Lexicon Induction From Temporal Structure

A stream of bits, about which one knows only that it is comprised of some unknown lexicon tokenized as n-bits where n is also unknown, may be thought of as a temporal structure. In other words, the HTM’s challenge is to learn a 1 to n bit demultiplexer which may, then and only then, be represented as an SDR.

Let me illustrate the problem by asking you to follow this recipe:

  1. Open a shell prompt.
  2. At the shell prompt, enter perl -de42
  3. Copy and paste this one line Perl program: for(0..100){print ( (('00') x 1, ('01') x 2, ('10') x 3, ('11') x 4)[rand(10)])}
  4. Now note a few things about the resulting string:
  5. One can, trivially, induce its lexicon as consisting of {0,1}.
  6. Conditioned on this, one can also induce its probability distribution as {0 x 7, 1 x 13} – and from this we can see that lexical induction with n = 1 has a temporal structure.
  7. However, one can also induce a lexicon of {00, 01, 10, 11}, at n = 2, with probability distribution of {00 x 1, 01 x 2, 10 x 3, 11 x 4}, but only if taken on even ticks of the clock (starting at 0 prior to the first bit).
  8. Please note that this is, in essence, the Kolmogorov Complexity Program of the temporal structure since it is the heart of the program that generated the temporal bit string.
  9. Inducing a lexicon at any larger n – say {000, 001, 010, 011, 100, 101, 110, 111} – will (regardless of the clock offset) produce less structure (higher Shannon entropy) hence be less representative of the algorithmic information (hence algorithmic probability) of the string.

This illustrates a trivial example of lexical induction as temporal structure learning. Despite it being trivial to state, and obviously relevant to virtually all learning (since it discovers “representation”) I’ve not been able figure out whether HTM can induce such temporal structure.

Can HTM “discover” n when it is anything other than a small integer (say 2 or 3)?

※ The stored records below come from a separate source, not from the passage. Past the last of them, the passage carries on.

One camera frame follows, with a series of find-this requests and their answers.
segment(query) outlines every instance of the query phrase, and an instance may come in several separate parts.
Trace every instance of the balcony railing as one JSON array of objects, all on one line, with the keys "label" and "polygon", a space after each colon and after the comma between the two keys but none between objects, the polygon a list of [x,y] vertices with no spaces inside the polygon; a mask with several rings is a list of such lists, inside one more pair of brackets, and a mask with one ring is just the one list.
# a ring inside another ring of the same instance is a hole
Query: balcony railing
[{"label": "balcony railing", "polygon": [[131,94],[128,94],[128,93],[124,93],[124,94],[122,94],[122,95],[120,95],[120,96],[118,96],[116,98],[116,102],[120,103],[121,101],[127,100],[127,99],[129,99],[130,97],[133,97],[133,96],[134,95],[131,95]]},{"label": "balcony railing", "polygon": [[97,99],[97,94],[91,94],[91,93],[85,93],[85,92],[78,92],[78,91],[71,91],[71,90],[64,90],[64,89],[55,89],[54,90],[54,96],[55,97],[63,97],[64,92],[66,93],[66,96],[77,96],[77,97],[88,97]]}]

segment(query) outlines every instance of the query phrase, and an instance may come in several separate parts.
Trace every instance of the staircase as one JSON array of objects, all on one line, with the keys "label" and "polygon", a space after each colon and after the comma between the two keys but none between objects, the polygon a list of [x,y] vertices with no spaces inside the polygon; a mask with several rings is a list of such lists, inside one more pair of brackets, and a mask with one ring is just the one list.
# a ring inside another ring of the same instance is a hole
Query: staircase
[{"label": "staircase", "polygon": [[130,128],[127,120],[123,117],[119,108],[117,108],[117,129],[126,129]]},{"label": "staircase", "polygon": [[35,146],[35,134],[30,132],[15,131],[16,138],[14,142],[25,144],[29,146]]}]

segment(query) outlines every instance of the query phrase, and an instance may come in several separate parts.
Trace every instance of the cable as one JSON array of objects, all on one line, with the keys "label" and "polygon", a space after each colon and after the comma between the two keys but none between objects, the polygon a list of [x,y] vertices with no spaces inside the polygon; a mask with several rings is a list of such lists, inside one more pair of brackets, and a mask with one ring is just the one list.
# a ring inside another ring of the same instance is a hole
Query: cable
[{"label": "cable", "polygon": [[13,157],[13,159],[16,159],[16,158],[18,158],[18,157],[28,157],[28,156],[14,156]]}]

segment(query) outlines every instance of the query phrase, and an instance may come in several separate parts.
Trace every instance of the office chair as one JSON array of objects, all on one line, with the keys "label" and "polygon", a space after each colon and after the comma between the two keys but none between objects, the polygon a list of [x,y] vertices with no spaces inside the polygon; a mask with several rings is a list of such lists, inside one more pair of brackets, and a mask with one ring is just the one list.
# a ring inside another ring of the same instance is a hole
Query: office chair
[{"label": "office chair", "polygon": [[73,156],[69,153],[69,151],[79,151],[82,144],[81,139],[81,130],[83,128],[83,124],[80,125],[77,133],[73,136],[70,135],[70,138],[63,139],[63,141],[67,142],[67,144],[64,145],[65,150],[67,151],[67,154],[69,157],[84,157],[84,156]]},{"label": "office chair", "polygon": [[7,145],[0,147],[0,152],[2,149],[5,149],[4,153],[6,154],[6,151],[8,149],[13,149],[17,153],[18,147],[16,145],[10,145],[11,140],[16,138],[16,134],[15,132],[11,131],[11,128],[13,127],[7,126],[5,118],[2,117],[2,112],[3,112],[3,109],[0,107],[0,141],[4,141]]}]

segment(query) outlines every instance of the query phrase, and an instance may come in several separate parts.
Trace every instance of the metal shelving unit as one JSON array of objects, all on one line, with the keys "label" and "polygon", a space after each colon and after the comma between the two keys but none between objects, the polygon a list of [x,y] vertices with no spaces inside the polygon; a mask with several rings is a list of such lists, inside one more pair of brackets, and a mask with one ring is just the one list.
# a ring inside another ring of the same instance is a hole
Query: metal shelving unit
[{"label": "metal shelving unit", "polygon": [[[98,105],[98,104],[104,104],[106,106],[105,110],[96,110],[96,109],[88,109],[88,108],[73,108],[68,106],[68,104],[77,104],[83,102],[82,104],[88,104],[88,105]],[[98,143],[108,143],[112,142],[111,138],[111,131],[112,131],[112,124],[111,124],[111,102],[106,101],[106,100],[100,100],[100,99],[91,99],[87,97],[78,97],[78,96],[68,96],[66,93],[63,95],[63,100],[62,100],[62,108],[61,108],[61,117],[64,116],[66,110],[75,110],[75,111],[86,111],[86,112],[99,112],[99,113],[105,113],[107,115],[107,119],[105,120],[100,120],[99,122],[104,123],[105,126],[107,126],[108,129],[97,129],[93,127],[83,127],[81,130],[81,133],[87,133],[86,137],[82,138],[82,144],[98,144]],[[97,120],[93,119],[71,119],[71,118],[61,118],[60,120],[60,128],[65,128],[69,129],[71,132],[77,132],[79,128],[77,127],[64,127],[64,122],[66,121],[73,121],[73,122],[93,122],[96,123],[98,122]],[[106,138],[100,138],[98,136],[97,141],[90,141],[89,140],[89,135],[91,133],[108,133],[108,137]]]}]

If so, let me then throw one more challenge at HTM:

Let’s say the lexicon consists of tokens of 2 different bit lengths. For example, take a probability distribution of {0 x 1, 1 x 1, 00 x 1, 01 x 2, 10 x 3, 11 x 4}} and learn that temporal structure.

Now, clearly, the neocortex can learn such temporal structures – at least for small n – so I think this is relevant, if not key, to HTM theory.

When I challenged the Computer Science section of StackExchange with this problem – as addressed by probability theory – I got back “TL;DR: use maximum likelihood and discrete optimization.”

1 Like

I think I’m following you, although you are speaking in unfamiliar terms. I would say yes HTM will discover patterns in those streams, and I would also guess that it better predicts streams with a higher n because fewer semantic concepts are being transmitted in the complete stream. Also keep in mind that each sub-stream can use entirely different encoding mechanisms.

I don’t think I understand what your challenge is. As it exists today, NuPIC does what you are challenging (I think). At least I can say that it will organically recognize an incoming bit stream separated into arbitrary groups (sub-streams), each encoding in a different way. Yes that is what HTM does, just like the brain.

I take it, then, the answer is: “Yes – HTM can discover such seemingly-trivial temporal structures in a bit serial stream.”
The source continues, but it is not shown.